→ TASK STATEMENT: After locating the line that contains "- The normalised" in the data below, set down exactly that line and each one after it through the line that contains "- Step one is", and nothing more.

........

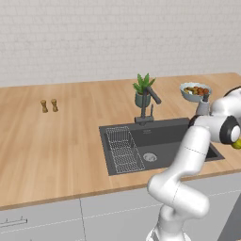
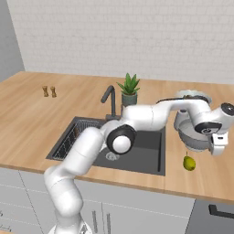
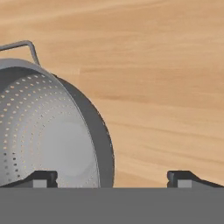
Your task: Put the colander in the sink, put the pear in the colander, and turn on the sink faucet and pour water over the colander.
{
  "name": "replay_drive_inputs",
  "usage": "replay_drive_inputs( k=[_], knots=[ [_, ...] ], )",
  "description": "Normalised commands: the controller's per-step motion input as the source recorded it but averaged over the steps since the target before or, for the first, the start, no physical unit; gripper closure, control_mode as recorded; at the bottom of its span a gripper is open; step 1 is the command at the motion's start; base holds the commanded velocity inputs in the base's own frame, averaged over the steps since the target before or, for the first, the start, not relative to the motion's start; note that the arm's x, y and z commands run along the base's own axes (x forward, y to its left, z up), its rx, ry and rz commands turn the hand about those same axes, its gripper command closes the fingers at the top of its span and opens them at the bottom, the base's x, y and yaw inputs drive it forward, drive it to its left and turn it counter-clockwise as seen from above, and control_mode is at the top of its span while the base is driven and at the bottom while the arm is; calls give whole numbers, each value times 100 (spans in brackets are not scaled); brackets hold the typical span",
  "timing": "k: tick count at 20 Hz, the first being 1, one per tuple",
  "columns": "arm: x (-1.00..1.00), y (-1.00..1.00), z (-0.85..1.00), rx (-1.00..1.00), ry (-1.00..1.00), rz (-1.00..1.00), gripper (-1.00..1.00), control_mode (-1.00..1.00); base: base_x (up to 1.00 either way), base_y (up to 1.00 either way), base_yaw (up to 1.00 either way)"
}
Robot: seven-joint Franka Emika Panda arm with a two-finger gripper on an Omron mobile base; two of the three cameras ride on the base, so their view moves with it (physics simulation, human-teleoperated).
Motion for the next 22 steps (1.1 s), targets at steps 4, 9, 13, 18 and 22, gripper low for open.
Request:
replay_drive_inputs(
  k=[4, 9, 13, 18, 22],
  knots=[
    [37, 0, -29, 0, -1, 0, -100, -100, 0, 0, 0],
    [37, 0, -31, 0, 0, 0, -100, -100, 0, 0, 0],
    [20, 3, -32, 0, 0, 0, -100, -100, 0, 0, 0],
    [3, 31, -48, -2, 0, 0, 100, -100, 0, 0, 0],
    [0, 79, -52, 0, 0, 0, 100, -100, 0, 0, 0]
  ],
)
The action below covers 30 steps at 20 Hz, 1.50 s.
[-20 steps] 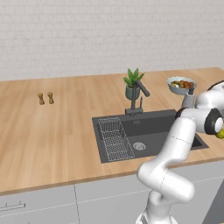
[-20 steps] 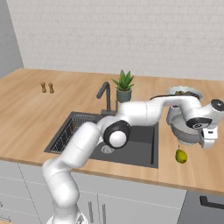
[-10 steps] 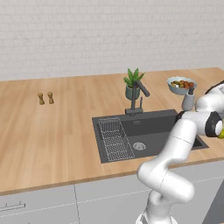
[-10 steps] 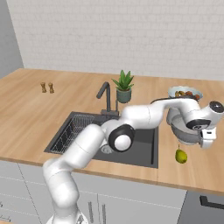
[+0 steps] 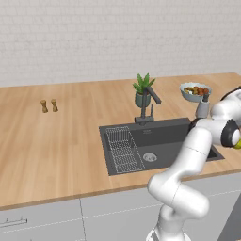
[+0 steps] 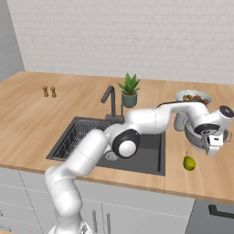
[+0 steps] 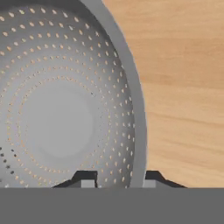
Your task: Put the colander in the sink, put the pear in the colander, and turn on the sink faucet and pour water over the colander.
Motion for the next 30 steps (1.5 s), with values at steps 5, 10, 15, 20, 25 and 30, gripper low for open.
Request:
replay_drive_inputs(
  k=[5, 10, 15, 20, 25, 30],
  knots=[
    [-1, 76, -29, 1, -1, 0, 100, -100, 0, 0, 0],
    [-53, 42, 74, 3, -18, 7, 100, -100, 0, 0, 0],
    [-58, 43, 99, 1, -17, 13, 100, -100, 0, 0, 0],
    [-55, 98, 60, -15, 9, 33, 100, -100, 0, 0, 0],
    [-1, 78, 33, 1, 26, 28, 100, -100, 0, 0, 0],
    [25, 7, -1, 21, 16, 16, 100, -100, 0, 0, 0]
  ],
)
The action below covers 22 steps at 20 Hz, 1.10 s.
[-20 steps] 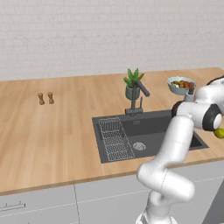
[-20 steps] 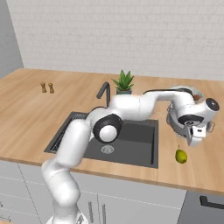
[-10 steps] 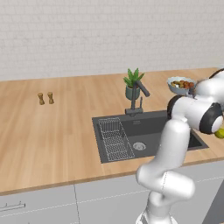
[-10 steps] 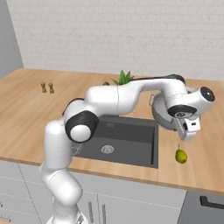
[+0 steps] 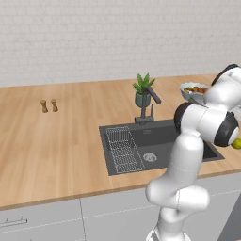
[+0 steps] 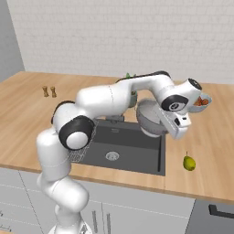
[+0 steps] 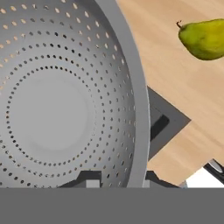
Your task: Put the colander in the sink, put the pear in the colander, and turn on the sink faucet and pour water over the colander.
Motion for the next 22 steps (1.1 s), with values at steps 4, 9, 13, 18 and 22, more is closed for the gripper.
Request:
replay_drive_inputs(
  k=[4, 9, 13, 18, 22],
  knots=[
    [10, 14, -29, 24, 2, 17, 100, -100, 0, 0, 0],
    [0, 43, -51, 8, 0, 22, 100, -100, 0, 0, 0],
    [1, 39, -52, 0, 0, 23, 100, -100, 0, 0, 0],
    [2, 39, -63, 0, 0, 23, 100, -100, 0, 0, 0],
    [20, 22, -54, 0, 0, 22, 100, -100, 0, 0, 0]
  ],
)
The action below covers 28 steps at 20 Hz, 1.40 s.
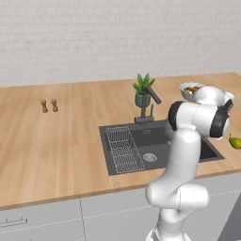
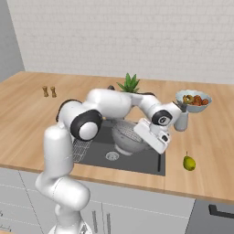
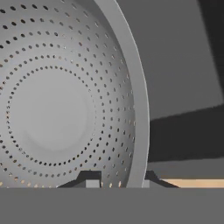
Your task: Put the colander in the sink, put the pear in the colander, and turn on the sink faucet and pour water over the colander.
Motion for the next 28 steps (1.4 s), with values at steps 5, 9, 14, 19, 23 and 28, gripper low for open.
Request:
replay_drive_inputs(
  k=[5, 9, 14, 19, 23, 28],
  knots=[
    [30, 11, -49, 0, 0, 21, 100, -100, 0, 0, 0],
    [31, 14, -53, 0, -5, 19, 100, -100, 0, 0, 0],
    [27, 11, -45, 0, -11, 14, 100, -100, 0, 0, 0],
    [19, 10, -39, 0, -25, 3, 100, -100, 0, 0, 0],
    [21, 9, -37, 0, -24, 0, 100, -100, 0, 0, 0],
    [20, 20, -36, 0, -13, -1, 100, -100, 0, 0, 0]
  ],
)
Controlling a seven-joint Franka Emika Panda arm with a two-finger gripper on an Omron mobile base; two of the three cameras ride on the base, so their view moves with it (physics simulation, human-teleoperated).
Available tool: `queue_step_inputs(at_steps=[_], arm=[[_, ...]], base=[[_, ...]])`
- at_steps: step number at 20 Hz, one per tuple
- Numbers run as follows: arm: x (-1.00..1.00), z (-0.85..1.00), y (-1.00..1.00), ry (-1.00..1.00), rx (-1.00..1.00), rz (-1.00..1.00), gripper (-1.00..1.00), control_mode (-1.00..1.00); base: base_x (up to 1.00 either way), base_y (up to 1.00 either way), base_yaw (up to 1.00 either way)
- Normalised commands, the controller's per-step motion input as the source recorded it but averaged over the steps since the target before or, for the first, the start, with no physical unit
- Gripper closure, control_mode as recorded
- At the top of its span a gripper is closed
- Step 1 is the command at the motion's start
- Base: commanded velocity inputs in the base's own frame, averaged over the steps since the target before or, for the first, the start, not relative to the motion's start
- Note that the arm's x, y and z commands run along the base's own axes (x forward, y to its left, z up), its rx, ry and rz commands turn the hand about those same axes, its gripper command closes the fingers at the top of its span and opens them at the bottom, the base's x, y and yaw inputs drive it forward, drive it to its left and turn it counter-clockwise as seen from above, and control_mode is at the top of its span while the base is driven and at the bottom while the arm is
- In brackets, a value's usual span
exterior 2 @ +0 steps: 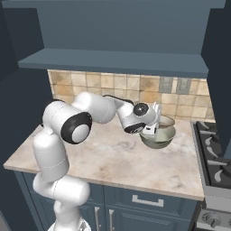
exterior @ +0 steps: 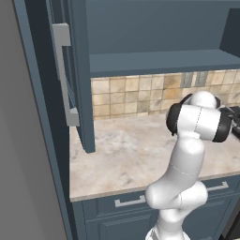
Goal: Pick up the bowls on the counter and stack them on top of one another in the open cabinet. Place the smaller bowl on top of the larger bowl.
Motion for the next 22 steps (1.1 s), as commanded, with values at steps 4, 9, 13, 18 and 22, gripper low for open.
queue_step_inputs(at_steps=[4,9,13,18,22], arm=[[0.18,-0.31,0.0,0.0,0.0,0.0,1.0,-1.0],[0.2,-0.26,0.0,0.0,0.0,0.0,1.0,-1.0],[0.11,-0.19,-0.04,0.0,0.01,0.0,1.0,-1.0],[0.0,-0.03,-0.01,0.0,0.0,0.0,1.0,-1.0],[-0.01,0.15,-0.03,-0.02,0.04,0.0,1.0,-1.0]], base=[[0.0,0.0,0.0],[0.0,0.0,0.0],[0.0,0.0,0.0],[0.0,0.0,0.0],[0.0,0.0,0.0]])
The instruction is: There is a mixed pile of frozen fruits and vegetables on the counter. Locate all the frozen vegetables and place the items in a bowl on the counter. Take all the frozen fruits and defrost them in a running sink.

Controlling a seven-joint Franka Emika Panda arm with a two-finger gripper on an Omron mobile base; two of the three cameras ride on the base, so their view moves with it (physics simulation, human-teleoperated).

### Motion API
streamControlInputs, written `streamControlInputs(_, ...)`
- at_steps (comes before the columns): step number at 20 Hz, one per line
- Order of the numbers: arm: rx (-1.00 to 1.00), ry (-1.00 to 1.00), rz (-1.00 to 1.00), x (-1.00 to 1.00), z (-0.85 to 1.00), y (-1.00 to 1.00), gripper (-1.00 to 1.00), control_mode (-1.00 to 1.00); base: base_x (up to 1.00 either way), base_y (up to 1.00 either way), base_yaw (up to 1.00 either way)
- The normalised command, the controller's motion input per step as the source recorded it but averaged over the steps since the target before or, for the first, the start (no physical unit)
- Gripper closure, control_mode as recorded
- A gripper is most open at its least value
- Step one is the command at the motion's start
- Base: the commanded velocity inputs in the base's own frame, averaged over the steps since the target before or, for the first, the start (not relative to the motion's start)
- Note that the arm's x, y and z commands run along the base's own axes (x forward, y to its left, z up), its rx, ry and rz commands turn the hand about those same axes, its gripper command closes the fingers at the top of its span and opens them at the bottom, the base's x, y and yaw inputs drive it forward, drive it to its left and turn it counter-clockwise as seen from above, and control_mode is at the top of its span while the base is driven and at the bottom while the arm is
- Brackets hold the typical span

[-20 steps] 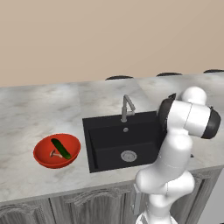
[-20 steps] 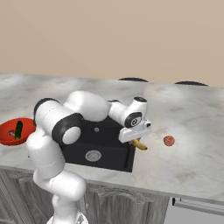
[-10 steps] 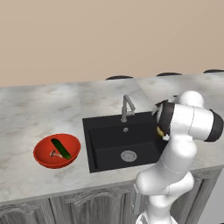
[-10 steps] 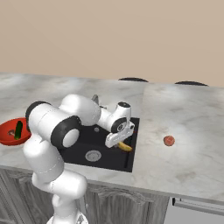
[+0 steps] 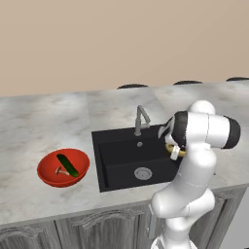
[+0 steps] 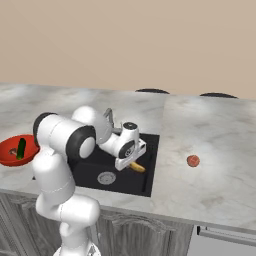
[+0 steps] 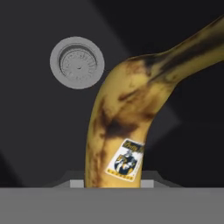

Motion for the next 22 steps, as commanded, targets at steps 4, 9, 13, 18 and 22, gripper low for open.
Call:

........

→ RESULT:
- The normalised command, the controller's motion input per step as the source recorded it but averaged over the steps since the target before or, for the first, the start (no physical unit)
- Gripper closure, control_mode as recorded
- A gripper is most open at its least value
- Step one is the command at the motion's start

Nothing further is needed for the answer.